Now we can calculate the moles of La2(C2O4)3 formed, which is equal to the moles of LaCl3 used:
moles of La2(C2O4)3 = moles of LaCl3
moles of La2(C2O4)3 = 0.00375 mol

Finally, we can find the grams of La2(C2O4)3 using its molar mass:
grams of La2(C2O4)3 = moles of La2(C2O4)3 × molar mass
grams of La2(C2O4)3 = 0.00375 mol × 541.86 g/mol
grams of La2(C2O4)3 = 2.03 g

Therefore, assuming 100% yield, approximately 2.03 grams of La2(C2O4)3 are obtained.

Now let's move on to question 2:

2) To find the concentrations (M) of La^3+, C2O4^2-, Na^+, and Cl^- after the reaction is complete, we need to consider the volumes of the solutions being mixed.

The total volume after mixing both solutions is 30.00 mL + 25.00 mL = 55.00 mL, which can be converted to liters by dividing by 1000:
total volume = 55.00 mL / 1000
total volume = 0.0550 L

Since the volumes are additive, we can calculate the concentrations by dividing the moles of the ions by the total volume.

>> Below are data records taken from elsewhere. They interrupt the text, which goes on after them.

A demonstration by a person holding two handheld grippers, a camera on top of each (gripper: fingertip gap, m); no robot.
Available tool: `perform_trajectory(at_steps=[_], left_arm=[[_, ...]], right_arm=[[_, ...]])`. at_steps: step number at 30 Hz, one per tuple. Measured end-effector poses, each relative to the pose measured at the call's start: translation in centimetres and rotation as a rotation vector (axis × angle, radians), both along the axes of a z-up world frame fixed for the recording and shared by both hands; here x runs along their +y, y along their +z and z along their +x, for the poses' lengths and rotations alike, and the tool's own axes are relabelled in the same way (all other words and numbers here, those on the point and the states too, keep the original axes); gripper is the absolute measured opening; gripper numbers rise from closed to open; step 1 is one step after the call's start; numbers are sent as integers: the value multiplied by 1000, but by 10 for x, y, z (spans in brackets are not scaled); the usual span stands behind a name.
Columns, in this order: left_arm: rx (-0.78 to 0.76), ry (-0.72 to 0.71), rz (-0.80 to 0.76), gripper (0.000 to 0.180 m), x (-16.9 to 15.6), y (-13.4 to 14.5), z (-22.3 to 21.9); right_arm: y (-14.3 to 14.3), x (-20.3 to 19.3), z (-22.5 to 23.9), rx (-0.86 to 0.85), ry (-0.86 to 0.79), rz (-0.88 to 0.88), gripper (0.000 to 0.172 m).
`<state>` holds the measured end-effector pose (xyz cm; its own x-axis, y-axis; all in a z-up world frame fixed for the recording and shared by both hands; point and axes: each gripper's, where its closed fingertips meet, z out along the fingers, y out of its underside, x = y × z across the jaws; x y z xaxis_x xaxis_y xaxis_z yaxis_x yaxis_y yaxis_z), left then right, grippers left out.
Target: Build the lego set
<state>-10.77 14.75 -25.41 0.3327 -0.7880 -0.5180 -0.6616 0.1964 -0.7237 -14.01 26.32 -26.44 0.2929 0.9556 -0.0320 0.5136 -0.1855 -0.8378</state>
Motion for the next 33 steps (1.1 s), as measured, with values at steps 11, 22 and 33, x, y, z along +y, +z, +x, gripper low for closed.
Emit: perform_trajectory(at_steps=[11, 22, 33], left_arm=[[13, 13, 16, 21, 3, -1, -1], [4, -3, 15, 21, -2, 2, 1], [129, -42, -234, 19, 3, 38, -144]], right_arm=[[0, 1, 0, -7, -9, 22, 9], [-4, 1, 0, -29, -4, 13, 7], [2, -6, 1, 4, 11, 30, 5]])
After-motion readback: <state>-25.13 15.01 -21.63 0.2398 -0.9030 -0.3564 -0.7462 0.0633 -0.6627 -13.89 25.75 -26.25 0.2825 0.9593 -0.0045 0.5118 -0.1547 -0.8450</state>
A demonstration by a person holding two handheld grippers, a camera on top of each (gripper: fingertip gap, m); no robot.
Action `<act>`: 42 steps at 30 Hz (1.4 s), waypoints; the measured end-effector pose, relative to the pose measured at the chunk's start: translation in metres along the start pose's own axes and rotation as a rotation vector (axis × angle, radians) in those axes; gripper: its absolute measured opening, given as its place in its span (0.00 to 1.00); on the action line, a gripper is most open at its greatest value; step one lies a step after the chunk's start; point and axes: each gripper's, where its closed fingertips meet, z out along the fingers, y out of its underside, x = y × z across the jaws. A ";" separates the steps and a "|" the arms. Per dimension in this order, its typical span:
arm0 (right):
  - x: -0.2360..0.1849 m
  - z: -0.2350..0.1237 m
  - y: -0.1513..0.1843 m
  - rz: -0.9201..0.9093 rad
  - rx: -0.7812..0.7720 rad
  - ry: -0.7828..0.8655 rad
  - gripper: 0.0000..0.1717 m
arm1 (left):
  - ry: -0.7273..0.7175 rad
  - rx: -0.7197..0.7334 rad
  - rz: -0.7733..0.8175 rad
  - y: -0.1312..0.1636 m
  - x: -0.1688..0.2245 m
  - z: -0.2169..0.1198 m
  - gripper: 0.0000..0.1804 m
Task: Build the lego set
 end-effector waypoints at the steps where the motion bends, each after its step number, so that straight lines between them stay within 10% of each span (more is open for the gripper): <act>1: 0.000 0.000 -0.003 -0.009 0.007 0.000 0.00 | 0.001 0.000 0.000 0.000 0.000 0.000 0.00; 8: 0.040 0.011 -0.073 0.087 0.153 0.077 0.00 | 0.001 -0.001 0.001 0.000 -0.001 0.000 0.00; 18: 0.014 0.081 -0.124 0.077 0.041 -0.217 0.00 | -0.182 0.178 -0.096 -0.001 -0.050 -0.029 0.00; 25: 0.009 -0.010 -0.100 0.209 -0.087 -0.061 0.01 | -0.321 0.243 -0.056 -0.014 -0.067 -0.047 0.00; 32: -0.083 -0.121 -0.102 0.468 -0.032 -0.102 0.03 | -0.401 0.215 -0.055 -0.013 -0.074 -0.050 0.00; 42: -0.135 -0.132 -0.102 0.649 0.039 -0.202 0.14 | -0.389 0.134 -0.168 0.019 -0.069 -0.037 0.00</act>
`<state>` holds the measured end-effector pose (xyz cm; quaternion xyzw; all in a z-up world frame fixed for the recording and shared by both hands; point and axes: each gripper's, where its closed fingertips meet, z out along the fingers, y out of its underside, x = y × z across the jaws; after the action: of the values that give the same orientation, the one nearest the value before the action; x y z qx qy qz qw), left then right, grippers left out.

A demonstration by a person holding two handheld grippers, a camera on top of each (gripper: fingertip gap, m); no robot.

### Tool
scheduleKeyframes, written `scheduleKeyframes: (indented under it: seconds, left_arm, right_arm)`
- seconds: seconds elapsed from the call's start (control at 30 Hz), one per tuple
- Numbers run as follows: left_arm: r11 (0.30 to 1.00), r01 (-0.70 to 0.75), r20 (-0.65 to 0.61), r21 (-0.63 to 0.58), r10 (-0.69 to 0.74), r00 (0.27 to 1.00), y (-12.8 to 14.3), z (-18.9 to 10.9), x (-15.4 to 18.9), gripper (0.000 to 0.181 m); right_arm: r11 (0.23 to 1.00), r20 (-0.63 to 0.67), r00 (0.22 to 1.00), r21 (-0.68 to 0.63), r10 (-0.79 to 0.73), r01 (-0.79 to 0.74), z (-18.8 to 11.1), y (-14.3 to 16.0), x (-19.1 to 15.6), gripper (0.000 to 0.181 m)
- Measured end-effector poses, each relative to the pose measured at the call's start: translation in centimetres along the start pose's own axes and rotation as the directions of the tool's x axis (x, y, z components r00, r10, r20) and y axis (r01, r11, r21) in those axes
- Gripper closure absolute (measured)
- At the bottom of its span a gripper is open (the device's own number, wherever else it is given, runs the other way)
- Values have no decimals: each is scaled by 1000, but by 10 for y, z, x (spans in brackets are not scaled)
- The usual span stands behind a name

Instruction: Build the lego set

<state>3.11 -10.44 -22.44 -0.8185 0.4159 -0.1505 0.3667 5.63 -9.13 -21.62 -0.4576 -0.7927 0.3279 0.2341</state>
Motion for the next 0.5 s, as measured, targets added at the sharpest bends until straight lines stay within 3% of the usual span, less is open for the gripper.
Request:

The moles of La^3+ can be calculated from the moles of La2(C2O4)3 formed using the stoichiometric ratio:
moles of La^3+ = 2 × moles of La2(C2O4)3
moles of La^3+ = 2 × 0.00375 mol
moles of La^3+ = 0.00750 mol

To find the concentration (M) of La^3+, divide the moles by the total volume:
concentration of La^3+ = moles of La^3+ / total volume
concentration of La^3+ = 0.00750 mol / 0.0550 L
concentration of La^3+ = 0.136 M

Similarly, you can calculate the concentrations for C2O4^2-, Na^+, and Cl^- by using the stoichiometric ratios from the balanced net ionic equation and dividing the moles by the total volume.

I hope this helps! Let me know if you have any further questions.